# Your objective
Only the lines from the one containing "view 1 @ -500" to the end of the data should be copied, exactly and without pictures.

━━ Given information

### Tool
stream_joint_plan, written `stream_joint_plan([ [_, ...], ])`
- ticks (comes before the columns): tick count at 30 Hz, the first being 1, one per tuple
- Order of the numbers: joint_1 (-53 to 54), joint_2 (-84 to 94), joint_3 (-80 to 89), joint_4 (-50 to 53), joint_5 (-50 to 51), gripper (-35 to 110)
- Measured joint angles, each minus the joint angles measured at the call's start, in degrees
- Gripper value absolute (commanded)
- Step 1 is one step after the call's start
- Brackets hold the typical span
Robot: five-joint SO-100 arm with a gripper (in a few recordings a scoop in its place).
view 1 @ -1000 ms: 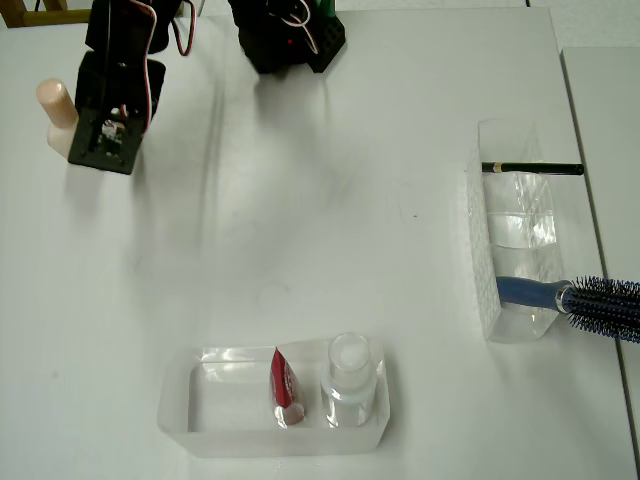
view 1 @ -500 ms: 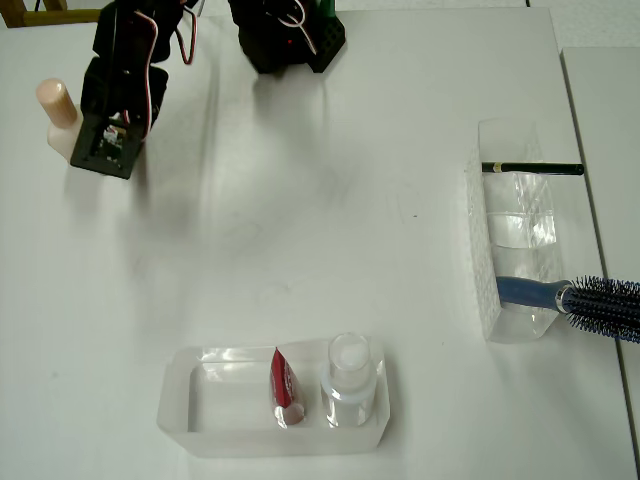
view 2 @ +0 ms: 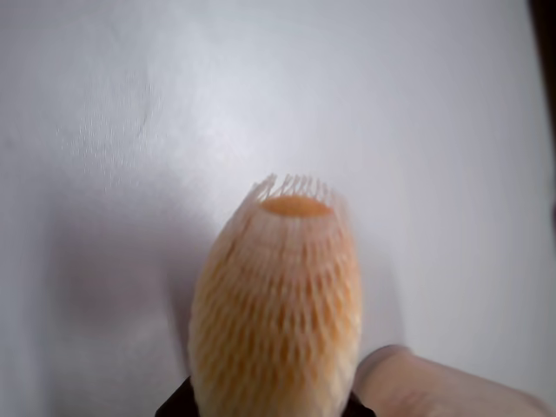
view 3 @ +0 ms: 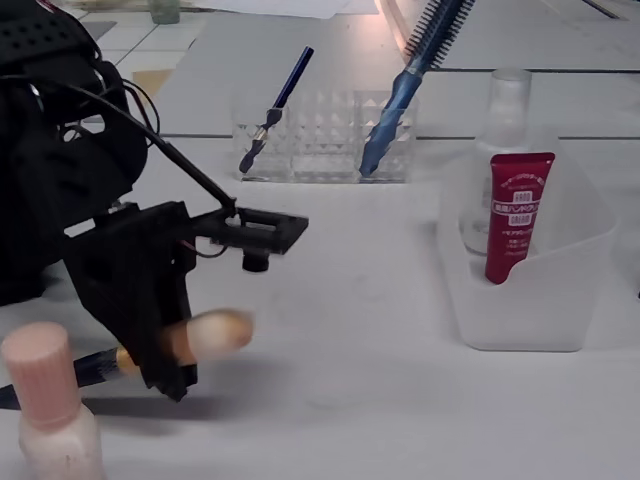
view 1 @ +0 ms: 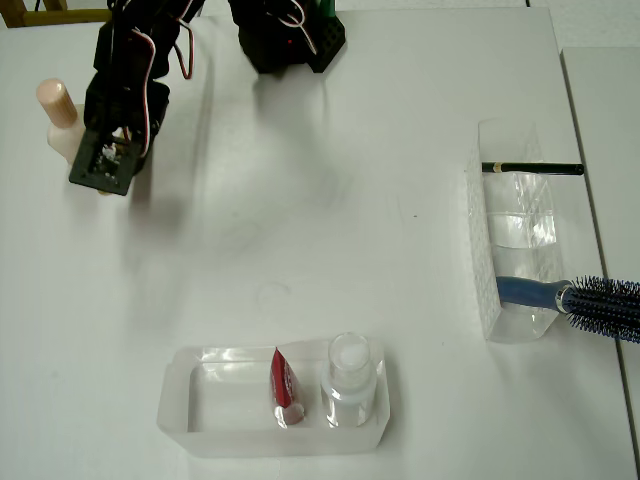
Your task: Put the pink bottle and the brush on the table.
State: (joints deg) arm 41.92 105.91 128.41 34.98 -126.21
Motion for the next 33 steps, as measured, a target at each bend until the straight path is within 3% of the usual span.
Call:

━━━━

# Exercise result
view 1 @ -500 ms: 
view 2 @ +0 ms: 
view 3 @ +0 ms: 
view 1 @ +0 ms: 
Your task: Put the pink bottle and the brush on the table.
State: (joints deg) arm 41.92 105.91 128.41 34.98 -126.21
Motion for the next 33 steps, as measured, a target at each bend until the straight path is within 3% of the usual span.
Call:

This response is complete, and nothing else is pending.